**What this task involves:** Only the text belongs in the copy. Transcribe the data exactly and drop any pictures.

**Recorded information:**
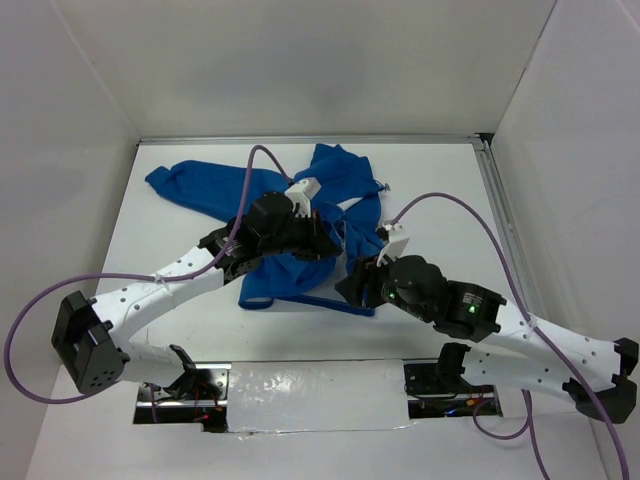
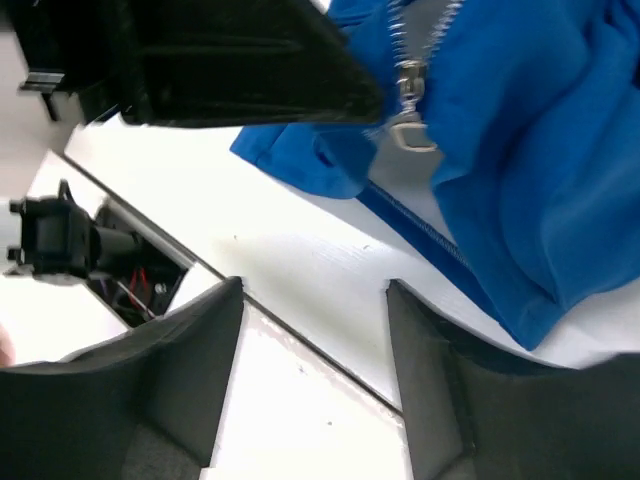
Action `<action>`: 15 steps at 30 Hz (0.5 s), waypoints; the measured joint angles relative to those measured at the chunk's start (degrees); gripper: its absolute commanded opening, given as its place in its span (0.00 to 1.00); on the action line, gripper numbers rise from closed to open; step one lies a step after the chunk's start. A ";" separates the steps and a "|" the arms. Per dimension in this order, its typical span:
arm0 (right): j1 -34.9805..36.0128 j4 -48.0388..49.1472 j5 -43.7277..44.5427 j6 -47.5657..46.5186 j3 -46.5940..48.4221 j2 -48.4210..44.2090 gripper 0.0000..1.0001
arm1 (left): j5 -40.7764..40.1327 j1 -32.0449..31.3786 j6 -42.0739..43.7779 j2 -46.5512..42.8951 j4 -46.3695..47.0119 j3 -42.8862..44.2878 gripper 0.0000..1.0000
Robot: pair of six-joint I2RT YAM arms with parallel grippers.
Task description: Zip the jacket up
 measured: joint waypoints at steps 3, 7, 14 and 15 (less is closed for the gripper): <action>1.42 1.27 1.55 -0.20 0.00 1.29 0.57 | 0.31 0.00 -0.24 0.00 0.02 0.00 0.00; 1.11 3.74 5.03 -0.20 0.02 4.98 0.58 | 0.50 0.00 -0.87 -0.28 -0.24 0.00 0.00; -4.33 12.76 3.98 -1.16 -1.31 6.16 0.60 | 0.70 0.02 -0.85 -2.05 -0.68 -0.11 0.00; -5.35 14.12 2.86 -1.27 -2.01 6.01 0.60 | 0.63 0.02 -0.83 -2.12 -0.66 -0.13 0.00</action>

**Reply:**
Action `<action>`: 15 steps at 30 Hz (0.5 s), waypoints; the measured joint angles relative to those measured at the chunk's start (degrees); gripper: its absolute commanded opening, given as its place in its span (0.00 to 1.00); on the action line, gripper numbers rise from closed to open; step one lies a step after the chunk's start. A ";" separates the steps and a "|" the arms. Per dimension in this order, its typical span:
arm0 (right): j1 -34.9805..36.0128 j4 -48.0388..49.1472 j5 -43.7277..44.5427 j6 -47.5657..46.5186 j3 -46.5940..48.4221 j2 -48.4210..44.2090 gripper 0.0000..1.0001
arm1 (left): j5 -40.7764..40.1327 j1 -32.0449..31.3786 j6 -42.0739..43.7779 j2 -46.5512..42.8951 j4 -46.3695..47.0119 j3 -42.8862..44.2878 gripper 0.0000..1.0000
Robot: pair of six-joint I2RT YAM arms with parallel grippers.
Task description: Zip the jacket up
 measured: joint waypoints at steps 3, 7, 14 and 15 (less is closed for the gripper): <action>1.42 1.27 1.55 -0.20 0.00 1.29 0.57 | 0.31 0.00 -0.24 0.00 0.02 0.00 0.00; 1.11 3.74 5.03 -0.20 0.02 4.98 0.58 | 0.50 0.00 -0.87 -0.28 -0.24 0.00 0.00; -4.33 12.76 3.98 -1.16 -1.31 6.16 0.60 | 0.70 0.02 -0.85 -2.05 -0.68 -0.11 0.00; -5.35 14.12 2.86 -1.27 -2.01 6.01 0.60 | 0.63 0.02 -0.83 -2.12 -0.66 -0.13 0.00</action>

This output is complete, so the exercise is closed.